Keeping every character intact, repeat the whole listing.

:: Data provided

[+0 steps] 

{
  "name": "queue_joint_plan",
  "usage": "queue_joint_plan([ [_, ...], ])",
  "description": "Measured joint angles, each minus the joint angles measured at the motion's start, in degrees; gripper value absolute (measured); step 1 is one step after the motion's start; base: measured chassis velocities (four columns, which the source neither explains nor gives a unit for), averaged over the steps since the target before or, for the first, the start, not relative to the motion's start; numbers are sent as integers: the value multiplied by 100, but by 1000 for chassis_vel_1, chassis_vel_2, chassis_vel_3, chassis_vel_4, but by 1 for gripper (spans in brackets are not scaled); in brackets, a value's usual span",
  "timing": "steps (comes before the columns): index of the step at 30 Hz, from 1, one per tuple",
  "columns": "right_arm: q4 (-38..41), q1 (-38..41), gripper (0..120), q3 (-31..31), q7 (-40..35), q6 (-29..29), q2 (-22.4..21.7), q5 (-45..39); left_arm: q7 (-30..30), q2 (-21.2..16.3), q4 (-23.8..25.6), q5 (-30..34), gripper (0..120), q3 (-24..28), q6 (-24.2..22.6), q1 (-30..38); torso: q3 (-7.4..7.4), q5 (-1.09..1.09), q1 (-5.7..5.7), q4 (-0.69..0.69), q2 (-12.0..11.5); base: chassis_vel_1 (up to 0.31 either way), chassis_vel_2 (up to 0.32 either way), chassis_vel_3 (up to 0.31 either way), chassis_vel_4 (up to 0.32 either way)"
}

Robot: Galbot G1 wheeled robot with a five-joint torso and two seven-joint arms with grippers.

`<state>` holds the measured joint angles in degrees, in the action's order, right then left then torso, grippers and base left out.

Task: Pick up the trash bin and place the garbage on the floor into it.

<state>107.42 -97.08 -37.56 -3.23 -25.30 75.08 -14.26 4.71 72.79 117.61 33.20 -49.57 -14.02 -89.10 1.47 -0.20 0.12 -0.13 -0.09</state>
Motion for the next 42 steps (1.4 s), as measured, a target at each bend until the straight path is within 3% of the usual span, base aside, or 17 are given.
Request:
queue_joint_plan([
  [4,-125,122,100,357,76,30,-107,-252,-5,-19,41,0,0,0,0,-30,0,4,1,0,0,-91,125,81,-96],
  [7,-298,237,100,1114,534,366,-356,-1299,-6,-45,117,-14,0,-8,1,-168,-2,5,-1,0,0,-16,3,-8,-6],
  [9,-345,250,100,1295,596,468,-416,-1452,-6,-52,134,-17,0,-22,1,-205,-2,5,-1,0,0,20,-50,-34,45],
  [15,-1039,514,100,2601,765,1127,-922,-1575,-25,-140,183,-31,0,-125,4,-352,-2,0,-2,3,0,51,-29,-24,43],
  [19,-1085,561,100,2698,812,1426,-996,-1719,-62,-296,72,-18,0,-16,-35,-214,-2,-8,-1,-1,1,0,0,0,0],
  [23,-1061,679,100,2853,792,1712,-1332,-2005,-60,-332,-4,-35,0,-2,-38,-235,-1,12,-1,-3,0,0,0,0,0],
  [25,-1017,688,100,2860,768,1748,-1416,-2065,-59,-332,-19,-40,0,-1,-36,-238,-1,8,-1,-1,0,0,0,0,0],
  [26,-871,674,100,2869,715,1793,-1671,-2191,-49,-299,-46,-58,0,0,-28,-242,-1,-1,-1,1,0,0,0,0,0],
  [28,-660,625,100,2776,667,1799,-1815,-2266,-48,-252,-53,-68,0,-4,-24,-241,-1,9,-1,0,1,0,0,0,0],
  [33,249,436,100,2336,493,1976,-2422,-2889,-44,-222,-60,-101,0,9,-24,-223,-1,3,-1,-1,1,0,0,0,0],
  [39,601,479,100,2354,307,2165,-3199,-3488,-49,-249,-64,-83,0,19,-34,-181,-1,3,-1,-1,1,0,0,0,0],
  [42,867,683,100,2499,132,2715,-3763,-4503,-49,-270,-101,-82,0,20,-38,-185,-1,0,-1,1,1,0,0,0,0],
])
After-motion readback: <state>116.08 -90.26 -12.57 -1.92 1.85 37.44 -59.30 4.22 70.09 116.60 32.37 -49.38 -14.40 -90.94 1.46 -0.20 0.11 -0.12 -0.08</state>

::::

**Output of the exercise:**
[+0 steps] 

{
  "name": "queue_joint_plan",
  "usage": "queue_joint_plan([ [_, ...], ])",
  "description": "Measured joint angles, each minus the joint angles measured at the motion's start, in degrees; gripper value absolute (measured); step 1 is one step after the motion's start; base: measured chassis velocities (four columns, which the source neither explains nor gives a unit for), averaged over the steps since the target before or, for the first, the start, not relative to the motion's start; numbers are sent as integers: the value multiplied by 100, but by 1000 for chassis_vel_1, chassis_vel_2, chassis_vel_3, chassis_vel_4, but by 1 for gripper (spans in brackets are not scaled); in brackets, a value's usual span",
  "timing": "steps (comes before the columns): index of the step at 30 Hz, from 1, one per tuple",
  "columns": "right_arm: q4 (-38..41), q1 (-38..41), gripper (0..120), q3 (-31..31), q7 (-40..35), q6 (-29..29), q2 (-22.4..21.7), q5 (-45..39); left_arm: q7 (-30..30), q2 (-21.2..16.3), q4 (-23.8..25.6), q5 (-30..34), gripper (0..120), q3 (-24..28), q6 (-24.2..22.6), q1 (-30..38); torso: q3 (-7.4..7.4), q5 (-1.09..1.09), q1 (-5.7..5.7), q4 (-0.69..0.69), q2 (-12.0..11.5); base: chassis_vel_1 (up to 0.31 either way), chassis_vel_2 (up to 0.32 either way), chassis_vel_3 (up to 0.31 either way), chassis_vel_4 (up to 0.32 either way)"
}

Robot: Galbot G1 wheeled robot with a five-joint torso and two seven-joint arms with grippers.

`<state>` holds the measured joint angles in degrees, in the action's order, right then left then torso, grippers and base left out.

Task: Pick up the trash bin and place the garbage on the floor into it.

<state>107.42 -97.08 -37.56 -3.23 -25.30 75.08 -14.26 4.71 72.79 117.61 33.20 -49.57 -14.02 -89.10 1.47 -0.20 0.12 -0.13 -0.09</state>
Motion for the next 42 steps (1.4 s), as measured, a target at each bend until the straight path is within 3% of the usual span, base aside, or 17 are given.
Request:
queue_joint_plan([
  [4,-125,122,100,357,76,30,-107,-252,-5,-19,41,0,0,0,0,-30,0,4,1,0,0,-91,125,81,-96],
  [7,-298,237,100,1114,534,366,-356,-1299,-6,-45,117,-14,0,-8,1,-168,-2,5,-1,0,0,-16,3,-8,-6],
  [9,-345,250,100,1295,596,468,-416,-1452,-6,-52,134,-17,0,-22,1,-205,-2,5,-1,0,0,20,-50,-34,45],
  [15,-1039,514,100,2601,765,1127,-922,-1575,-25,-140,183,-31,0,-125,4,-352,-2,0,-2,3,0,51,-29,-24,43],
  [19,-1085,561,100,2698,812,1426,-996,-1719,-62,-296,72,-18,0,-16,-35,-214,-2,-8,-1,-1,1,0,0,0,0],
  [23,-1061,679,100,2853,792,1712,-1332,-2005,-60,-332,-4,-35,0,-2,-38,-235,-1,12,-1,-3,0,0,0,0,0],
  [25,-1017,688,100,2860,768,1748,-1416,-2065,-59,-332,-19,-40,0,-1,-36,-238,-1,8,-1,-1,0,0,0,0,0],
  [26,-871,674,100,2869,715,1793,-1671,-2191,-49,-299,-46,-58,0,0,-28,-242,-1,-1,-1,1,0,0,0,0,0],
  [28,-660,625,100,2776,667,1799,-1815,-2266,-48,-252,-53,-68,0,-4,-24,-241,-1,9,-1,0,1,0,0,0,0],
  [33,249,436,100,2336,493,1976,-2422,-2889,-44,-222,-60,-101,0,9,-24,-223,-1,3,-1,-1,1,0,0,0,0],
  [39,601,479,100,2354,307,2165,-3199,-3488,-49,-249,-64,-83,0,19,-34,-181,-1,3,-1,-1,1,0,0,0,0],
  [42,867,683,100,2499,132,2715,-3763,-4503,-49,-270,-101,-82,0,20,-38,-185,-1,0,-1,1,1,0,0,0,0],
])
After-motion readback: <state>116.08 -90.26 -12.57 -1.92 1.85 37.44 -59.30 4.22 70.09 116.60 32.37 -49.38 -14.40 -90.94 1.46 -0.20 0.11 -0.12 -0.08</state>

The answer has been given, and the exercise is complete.